■ What to do
Would you write out, word for word, each line of the records below from the top through the one holding "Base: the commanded"?

#####

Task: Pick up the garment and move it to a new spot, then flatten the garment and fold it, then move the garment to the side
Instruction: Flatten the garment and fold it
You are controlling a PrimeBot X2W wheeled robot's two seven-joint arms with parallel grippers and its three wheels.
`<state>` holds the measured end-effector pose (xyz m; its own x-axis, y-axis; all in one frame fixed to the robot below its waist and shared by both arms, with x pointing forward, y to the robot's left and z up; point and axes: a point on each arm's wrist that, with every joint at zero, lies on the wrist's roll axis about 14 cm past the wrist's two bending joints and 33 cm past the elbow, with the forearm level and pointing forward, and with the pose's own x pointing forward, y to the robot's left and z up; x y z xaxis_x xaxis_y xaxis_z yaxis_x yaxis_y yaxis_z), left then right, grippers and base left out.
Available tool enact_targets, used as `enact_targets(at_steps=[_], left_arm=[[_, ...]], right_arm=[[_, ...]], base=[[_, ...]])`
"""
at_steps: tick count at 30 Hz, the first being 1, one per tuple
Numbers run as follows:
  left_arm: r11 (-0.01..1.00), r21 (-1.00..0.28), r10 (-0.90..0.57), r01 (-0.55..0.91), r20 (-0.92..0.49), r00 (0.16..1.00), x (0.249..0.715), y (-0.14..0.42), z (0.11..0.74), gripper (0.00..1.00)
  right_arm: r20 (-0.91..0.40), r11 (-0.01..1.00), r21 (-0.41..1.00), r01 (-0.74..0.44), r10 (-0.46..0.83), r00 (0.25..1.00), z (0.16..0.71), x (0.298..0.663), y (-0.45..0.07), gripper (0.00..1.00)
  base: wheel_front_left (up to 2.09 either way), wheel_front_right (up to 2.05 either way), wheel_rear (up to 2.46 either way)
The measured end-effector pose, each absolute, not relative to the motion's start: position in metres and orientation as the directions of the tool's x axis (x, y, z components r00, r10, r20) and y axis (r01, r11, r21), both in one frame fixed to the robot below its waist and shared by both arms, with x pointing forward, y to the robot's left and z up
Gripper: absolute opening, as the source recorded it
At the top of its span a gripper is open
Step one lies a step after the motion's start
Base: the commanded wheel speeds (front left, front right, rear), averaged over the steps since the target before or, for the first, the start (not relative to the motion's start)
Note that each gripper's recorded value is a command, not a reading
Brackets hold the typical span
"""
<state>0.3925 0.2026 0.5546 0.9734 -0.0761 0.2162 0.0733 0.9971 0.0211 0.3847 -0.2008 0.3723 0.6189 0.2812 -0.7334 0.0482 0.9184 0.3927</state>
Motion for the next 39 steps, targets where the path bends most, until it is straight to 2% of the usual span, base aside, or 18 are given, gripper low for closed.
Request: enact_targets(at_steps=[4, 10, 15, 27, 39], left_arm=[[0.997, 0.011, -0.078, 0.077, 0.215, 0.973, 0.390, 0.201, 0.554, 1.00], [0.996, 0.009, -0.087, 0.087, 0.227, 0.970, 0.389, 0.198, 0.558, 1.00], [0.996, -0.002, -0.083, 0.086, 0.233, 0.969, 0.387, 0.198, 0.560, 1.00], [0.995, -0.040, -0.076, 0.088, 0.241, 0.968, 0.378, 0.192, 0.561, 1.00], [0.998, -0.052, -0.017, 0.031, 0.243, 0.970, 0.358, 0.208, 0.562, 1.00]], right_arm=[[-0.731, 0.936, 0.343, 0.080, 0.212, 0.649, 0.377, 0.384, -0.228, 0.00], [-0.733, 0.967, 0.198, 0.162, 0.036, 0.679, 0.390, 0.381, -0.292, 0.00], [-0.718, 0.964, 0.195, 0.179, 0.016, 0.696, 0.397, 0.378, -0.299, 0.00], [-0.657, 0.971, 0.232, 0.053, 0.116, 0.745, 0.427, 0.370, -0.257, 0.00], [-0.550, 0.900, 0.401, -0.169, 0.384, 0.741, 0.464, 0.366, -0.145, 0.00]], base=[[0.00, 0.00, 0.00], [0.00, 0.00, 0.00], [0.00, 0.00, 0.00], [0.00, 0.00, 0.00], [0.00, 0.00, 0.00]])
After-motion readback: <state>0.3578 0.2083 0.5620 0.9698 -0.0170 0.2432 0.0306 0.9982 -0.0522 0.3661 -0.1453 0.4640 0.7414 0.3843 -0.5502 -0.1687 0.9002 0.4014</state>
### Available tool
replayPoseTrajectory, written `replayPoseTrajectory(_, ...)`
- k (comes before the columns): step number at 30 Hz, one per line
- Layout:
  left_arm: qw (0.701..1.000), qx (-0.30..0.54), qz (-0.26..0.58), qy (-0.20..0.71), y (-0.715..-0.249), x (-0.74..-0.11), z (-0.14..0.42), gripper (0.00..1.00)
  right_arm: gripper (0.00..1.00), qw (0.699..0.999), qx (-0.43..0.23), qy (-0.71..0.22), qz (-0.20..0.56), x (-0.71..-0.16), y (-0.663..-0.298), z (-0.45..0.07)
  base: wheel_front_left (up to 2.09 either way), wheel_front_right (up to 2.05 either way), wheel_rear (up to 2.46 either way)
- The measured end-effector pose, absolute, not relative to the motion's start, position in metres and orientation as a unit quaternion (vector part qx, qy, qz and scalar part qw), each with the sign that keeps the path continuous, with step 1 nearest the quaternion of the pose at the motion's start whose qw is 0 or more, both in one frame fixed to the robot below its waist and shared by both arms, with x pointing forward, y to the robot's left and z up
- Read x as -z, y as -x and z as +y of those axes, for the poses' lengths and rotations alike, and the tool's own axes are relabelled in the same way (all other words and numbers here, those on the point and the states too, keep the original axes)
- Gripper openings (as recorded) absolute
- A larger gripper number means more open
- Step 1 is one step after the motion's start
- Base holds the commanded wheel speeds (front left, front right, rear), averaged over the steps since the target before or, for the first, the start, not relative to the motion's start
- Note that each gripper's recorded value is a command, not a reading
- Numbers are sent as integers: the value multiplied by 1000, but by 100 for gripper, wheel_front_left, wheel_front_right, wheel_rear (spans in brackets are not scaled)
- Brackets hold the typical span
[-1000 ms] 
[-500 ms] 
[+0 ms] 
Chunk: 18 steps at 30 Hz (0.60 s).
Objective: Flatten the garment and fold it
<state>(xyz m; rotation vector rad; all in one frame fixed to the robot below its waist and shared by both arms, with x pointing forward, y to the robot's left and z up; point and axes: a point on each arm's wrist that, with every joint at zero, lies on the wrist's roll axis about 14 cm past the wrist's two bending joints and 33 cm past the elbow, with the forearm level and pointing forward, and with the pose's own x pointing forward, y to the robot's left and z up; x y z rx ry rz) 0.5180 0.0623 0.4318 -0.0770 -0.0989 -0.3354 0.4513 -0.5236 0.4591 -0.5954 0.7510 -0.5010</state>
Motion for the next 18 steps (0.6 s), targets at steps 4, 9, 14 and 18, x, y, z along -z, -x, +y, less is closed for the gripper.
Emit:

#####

■ The answer
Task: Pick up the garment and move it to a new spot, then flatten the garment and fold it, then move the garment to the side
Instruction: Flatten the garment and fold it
You are controlling a PrimeBot X2W wheeled robot's two seven-joint arms with parallel grippers and its three wheels.
`<state>` holds the measured end-effector pose (xyz m; its own x-axis, y-axis; all in one frame fixed to the robot below its waist and shared by both arms, with x pointing forward, y to the robot's left and z up; point and axes: a point on each arm's wrist that, with every joint at zero, lies on the wrist's roll axis about 14 cm past the wrist's two bending joints and 33 cm past the elbow, with the forearm level and pointing forward, and with the pose's own x pointing forward, y to the robot's left and z up; x y z xaxis_x xaxis_y xaxis_z yaxis_x yaxis_y yaxis_z), left then right, grippers and base left out.
Available tool enact_targets, used as `enact_targets(at_steps=[_], left_arm=[[_, ...]], right_arm=[[_, ...]], base=[[_, ...]])`
"""
at_steps: tick count at 30 Hz, the first being 1, one per tuple
Numbers run as follows:
  left_arm: r11 (-0.01..1.00), r21 (-1.00..0.28), r10 (-0.90..0.57), r01 (-0.55..0.91), r20 (-0.92..0.49), r00 (0.16..1.00), x (0.249..0.715), y (-0.14..0.42), z (0.11..0.74), gripper (0.00..1.00)
  right_arm: r20 (-0.91..0.40), r11 (-0.01..1.00), r21 (-0.41..1.00), r01 (-0.74..0.44), r10 (-0.46..0.83), r00 (0.25..1.00), z (0.16..0.71), x (0.298..0.663), y (-0.45..0.07), gripper (0.00..1.00)
  base: wheel_front_left (up to 2.09 either way), wheel_front_right (up to 2.05 either way), wheel_rear (up to 2.46 either way)
The measured end-effector pose, each absolute, not relative to the motion's start: position in metres and orientation as the directions of the tool's x axis (x, y, z components r00, r10, r20) and y axis (r01, r11, r21), both in one frame fixed to the robot below its waist and shared by both arms, with x pointing forward, y to the robot's left and z up
Gripper: absolute opening, as the source recorded it
At the top of its span a gripper is open
Step one lies a step after the motion's start
Base: the commanded wheel speeds (front left, front right, rear), averaged over the steps since the target before or, for the first, the start (not relative to the motion's start)

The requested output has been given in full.